▶ [Your task]
Copy out the line containing "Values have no" and each line after it, through the last one in the material, exactly as written.

▶ [Collected material]
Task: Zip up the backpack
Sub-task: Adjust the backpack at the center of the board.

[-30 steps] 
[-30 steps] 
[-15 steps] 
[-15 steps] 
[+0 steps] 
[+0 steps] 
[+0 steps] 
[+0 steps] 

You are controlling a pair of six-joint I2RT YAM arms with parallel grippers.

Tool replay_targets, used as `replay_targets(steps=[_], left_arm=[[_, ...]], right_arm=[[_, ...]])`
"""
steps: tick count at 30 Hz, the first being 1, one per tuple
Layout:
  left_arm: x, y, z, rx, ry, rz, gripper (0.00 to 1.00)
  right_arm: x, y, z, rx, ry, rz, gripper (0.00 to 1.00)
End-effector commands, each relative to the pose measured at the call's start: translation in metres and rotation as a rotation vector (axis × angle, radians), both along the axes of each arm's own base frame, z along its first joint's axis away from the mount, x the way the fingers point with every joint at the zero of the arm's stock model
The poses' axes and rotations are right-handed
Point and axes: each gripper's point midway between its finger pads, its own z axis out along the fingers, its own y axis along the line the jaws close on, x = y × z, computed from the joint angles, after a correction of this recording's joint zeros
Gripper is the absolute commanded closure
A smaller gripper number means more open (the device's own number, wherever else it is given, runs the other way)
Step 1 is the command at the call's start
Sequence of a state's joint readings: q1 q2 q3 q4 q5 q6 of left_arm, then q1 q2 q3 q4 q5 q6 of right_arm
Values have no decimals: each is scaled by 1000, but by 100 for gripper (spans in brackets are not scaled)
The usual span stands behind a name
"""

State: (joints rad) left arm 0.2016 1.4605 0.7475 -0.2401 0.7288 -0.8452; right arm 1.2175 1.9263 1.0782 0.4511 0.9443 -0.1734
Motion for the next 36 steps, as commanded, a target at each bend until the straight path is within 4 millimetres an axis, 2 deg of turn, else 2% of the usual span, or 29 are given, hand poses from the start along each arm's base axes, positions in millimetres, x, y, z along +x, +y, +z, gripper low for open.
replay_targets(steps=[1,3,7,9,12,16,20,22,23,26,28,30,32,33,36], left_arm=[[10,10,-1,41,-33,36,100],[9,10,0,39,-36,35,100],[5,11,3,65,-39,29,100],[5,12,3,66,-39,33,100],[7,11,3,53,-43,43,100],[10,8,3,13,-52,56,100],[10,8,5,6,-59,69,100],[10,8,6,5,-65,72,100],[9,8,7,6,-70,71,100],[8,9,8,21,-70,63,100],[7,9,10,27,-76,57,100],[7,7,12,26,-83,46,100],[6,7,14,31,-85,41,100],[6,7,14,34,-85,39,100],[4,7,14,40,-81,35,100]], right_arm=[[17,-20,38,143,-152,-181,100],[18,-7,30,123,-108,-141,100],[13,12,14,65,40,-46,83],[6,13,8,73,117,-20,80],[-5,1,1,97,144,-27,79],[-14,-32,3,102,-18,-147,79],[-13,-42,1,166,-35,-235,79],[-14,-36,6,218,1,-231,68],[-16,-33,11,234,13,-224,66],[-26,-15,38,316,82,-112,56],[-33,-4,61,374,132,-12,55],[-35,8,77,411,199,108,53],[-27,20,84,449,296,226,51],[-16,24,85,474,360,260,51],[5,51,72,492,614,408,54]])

▶ [Exercise answer]
Values have no decimals: each is scaled by 1000, but by 100 for gripper (spans in brackets are not scaled)
The usual span stands behind a name
"""

State: (joints rad) left arm 0.2016 1.4605 0.7475 -0.2401 0.7288 -0.8452; right arm 1.2175 1.9263 1.0782 0.4511 0.9443 -0.1734
Motion for the next 36 steps, as commanded, a target at each bend until the straight path is within 4 millimetres an axis, 2 deg of turn, else 2% of the usual span, or 29 are given, hand poses from the start along each arm's base axes, positions in millimetres, x, y, z along +x, +y, +z, gripper low for open.
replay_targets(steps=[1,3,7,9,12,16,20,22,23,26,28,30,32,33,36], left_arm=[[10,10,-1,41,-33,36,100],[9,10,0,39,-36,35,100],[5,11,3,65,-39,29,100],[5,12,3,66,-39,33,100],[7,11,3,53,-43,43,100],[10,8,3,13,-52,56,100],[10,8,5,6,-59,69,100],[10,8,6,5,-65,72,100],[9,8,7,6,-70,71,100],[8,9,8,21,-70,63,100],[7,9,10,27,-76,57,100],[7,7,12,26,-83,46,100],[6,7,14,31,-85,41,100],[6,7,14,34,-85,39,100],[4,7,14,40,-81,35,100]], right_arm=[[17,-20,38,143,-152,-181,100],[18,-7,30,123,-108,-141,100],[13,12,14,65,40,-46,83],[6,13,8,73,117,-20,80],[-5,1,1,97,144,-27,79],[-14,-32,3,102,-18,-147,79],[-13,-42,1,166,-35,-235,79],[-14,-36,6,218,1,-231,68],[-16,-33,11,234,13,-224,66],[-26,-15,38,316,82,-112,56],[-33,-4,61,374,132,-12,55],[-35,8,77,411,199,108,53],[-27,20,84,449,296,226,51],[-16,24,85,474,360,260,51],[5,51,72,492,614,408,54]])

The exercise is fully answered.